Muchas veces, y a pesar de que sea de creación propia y no impuesta por un tercero, la partitura se convierte en prisión que ahoga en vez de en trampolín que impulsa. Intuyo que gran parte de esto tiene que ver con el hecho de no haber dejado que los diferentes puntos que la conforman se hayan mirado e intuido lo suficiente, primero de lejos y después de cerca. Creo que si les diésemos el espacio suficiente, algunos de esos puntos incluso se animarían a echar un bailecito entre sí antes de decidir la forma en la que vincularse para siempre. O también podría suceder lo contrario y encontrarnos con dos posiciones que se repelen absolutamente.

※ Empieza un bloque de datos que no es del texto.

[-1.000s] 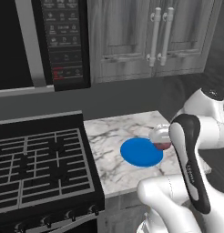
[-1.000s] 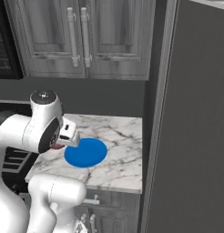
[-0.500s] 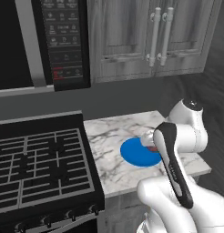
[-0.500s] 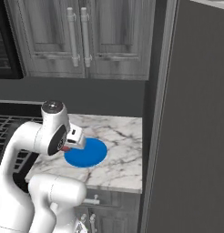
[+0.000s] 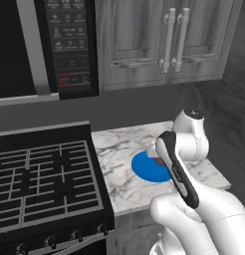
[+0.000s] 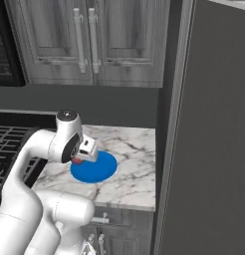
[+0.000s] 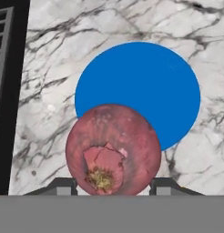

Si tendemos a trabajar rápido y sin escuchar, quizás nos empeñemos en unir a esos dos puntos que se odian mediante la solución más rápida que no es otra que la línea recta. Y es entonces cuando la relación no respira, porque no le dejamos hacerlo, es entonces cuando ejecutamos la partitura sin posibilidad de que la vida emerja, es entonces cuando no entendemos nada, cuando nos frustramos por no ser capaces de encender la chispa de la vida en escena.

La partitura hace referencia al trabajo escénico a nivel del actor, pero la importancia del enlace puede aplicarse también a la dramaturgia. De hecho, ligar las diferentes escenas de una obra teatral es un arte y un viaje en sí mismo. Y es ahí donde también se esconde, intuyo, gran parte del misterio magnético que consigue tener al espectador enganchado a lo que está sucediendo en el escenario. En otras palabras, son las conexiones las que nos permiten acabar ligándonos al espectador.